**DESCRIPTION OF THE TASK**.
Each line of the data below that contains "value" must be copied.
________
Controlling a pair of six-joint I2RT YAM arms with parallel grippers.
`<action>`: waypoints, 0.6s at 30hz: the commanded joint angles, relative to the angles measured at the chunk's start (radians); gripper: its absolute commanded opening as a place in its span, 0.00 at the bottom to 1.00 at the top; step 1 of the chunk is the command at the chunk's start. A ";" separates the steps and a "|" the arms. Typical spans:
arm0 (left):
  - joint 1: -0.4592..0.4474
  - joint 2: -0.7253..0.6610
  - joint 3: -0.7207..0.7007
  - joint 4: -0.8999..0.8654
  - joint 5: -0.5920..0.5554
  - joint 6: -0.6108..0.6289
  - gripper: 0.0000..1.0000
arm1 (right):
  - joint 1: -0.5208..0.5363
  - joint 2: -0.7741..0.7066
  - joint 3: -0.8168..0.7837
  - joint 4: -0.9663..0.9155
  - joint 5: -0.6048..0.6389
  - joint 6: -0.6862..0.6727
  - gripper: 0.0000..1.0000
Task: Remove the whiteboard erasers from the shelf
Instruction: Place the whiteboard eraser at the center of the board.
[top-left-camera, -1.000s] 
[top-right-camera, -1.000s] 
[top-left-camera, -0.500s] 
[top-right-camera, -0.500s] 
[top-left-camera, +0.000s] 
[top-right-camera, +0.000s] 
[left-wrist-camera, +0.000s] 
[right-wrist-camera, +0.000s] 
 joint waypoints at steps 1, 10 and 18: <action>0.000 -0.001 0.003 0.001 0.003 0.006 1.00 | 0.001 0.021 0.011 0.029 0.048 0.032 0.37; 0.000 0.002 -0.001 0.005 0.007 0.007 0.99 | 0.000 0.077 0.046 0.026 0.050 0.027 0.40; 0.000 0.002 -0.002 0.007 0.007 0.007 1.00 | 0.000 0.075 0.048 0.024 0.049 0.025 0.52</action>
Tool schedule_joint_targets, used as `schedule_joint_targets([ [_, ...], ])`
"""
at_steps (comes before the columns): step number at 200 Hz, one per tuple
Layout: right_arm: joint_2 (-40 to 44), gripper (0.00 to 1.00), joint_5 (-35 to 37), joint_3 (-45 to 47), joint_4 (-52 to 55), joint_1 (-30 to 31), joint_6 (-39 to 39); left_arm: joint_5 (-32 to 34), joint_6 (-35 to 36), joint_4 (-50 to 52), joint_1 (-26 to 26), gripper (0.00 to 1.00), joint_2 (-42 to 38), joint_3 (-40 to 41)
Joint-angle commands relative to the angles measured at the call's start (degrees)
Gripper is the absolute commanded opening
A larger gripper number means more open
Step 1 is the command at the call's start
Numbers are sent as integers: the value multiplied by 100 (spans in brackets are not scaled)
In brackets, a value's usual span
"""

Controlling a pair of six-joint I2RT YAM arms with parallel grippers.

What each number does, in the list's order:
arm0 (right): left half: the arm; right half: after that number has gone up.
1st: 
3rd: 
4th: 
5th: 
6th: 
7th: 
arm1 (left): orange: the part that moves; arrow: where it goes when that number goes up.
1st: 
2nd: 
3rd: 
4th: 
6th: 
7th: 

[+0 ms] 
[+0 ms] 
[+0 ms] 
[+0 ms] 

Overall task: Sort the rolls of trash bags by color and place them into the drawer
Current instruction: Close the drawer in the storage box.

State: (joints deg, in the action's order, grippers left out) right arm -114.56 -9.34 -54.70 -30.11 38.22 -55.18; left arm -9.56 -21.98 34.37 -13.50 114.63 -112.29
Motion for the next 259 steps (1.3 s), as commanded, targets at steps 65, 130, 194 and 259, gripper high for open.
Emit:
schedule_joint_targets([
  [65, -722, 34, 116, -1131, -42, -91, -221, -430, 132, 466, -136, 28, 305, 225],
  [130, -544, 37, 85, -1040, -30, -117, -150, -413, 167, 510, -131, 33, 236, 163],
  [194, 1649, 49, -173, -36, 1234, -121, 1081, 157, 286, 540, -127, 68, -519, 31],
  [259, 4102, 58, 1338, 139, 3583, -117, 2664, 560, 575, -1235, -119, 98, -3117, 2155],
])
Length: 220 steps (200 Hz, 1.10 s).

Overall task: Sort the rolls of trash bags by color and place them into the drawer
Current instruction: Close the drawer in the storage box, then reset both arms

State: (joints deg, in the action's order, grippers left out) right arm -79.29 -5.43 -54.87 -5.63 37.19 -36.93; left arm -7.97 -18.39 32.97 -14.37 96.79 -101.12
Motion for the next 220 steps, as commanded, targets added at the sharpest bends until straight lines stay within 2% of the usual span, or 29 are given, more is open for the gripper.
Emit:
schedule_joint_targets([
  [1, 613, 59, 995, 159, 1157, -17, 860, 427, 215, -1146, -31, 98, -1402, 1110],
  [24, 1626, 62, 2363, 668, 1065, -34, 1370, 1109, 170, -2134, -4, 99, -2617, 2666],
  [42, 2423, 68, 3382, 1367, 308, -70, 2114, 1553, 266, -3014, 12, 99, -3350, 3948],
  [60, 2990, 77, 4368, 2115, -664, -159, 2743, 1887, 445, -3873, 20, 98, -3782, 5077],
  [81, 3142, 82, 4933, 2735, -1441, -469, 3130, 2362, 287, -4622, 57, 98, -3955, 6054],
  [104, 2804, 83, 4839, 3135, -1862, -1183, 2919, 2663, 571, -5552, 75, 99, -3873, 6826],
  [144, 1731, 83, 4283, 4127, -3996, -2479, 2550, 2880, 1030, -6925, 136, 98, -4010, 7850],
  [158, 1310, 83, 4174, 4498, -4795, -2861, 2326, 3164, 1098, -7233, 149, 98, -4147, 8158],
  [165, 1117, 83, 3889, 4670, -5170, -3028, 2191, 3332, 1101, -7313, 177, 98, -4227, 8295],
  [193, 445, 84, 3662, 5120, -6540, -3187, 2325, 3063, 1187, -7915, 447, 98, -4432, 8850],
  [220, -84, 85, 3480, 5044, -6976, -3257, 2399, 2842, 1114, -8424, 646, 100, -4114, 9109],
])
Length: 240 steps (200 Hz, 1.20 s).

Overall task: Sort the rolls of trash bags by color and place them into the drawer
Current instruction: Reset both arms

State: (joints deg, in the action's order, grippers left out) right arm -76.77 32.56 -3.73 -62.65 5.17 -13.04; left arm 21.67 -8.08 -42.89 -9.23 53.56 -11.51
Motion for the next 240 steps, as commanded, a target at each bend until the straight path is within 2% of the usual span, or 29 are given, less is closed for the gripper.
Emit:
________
**ANSWER TO THIS TASK**.
Numbers are sent as integers: the value multiplied by 100 (spans in brackets are not scaled)
In brackets, a value's usual span

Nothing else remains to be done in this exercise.